- _Task objective_: Copy out all lines bearing the word "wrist" from the listing below.
※ ※ ※
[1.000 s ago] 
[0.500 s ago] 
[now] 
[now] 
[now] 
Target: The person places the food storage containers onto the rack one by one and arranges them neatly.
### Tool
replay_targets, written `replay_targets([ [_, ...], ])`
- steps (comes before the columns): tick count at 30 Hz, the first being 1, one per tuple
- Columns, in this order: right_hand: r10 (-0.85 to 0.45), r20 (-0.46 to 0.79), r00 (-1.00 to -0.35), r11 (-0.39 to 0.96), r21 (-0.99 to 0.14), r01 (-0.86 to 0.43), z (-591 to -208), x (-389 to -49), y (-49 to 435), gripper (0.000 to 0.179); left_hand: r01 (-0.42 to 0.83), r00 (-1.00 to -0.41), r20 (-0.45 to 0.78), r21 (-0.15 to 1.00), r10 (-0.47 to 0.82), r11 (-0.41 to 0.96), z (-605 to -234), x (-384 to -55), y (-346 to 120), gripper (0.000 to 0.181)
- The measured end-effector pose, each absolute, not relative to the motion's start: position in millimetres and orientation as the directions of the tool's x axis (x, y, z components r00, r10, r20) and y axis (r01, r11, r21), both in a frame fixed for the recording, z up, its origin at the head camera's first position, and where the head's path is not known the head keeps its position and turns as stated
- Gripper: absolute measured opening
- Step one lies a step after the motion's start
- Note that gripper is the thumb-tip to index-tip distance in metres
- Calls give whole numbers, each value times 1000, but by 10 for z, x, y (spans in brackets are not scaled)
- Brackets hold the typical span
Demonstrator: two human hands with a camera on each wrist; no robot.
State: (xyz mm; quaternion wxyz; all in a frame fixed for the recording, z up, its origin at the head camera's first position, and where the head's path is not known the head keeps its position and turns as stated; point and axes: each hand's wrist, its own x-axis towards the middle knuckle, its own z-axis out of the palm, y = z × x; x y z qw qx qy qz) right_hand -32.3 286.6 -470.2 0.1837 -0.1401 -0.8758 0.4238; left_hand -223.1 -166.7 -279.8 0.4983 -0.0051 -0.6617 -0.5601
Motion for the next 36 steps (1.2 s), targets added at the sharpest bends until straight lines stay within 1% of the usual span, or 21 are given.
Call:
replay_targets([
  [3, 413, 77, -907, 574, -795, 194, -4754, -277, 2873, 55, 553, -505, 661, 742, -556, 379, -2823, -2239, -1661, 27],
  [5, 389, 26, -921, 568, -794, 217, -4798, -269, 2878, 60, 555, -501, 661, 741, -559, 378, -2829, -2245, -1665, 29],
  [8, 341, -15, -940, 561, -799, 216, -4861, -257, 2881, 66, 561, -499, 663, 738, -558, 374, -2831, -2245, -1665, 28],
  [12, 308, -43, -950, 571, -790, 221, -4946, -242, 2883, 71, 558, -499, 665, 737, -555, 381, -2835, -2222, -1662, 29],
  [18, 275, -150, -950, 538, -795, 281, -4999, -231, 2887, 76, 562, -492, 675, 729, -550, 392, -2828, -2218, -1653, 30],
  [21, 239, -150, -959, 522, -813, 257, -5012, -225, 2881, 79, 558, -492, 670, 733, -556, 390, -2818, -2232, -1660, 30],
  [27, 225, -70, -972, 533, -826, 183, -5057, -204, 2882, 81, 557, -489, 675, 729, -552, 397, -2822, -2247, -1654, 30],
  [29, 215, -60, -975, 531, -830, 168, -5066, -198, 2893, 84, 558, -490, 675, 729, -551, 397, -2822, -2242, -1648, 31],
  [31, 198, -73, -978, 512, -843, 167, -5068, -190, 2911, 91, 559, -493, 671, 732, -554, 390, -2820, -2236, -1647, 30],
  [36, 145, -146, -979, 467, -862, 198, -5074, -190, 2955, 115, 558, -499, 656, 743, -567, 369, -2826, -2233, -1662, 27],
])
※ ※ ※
- _Task result_:
Demonstrator: two human hands with a camera on each wrist; no robot.
State: (xyz mm; quaternion wxyz; all in a frame fixed for the recording, z up, its origin at the head camera's first position, and where the head's path is not known the head keeps its position and turns as stated; point and axes: each hand's wrist, its own x-axis towards the middle knuckle, its own z-axis out of the palm, y = z × x; x y z qw qx qy qz) right_hand -32.3 286.6 -470.2 0.1837 -0.1401 -0.8758 0.4238; left_hand -223.1 -166.7 -279.8 0.4983 -0.0051 -0.6617 -0.5601

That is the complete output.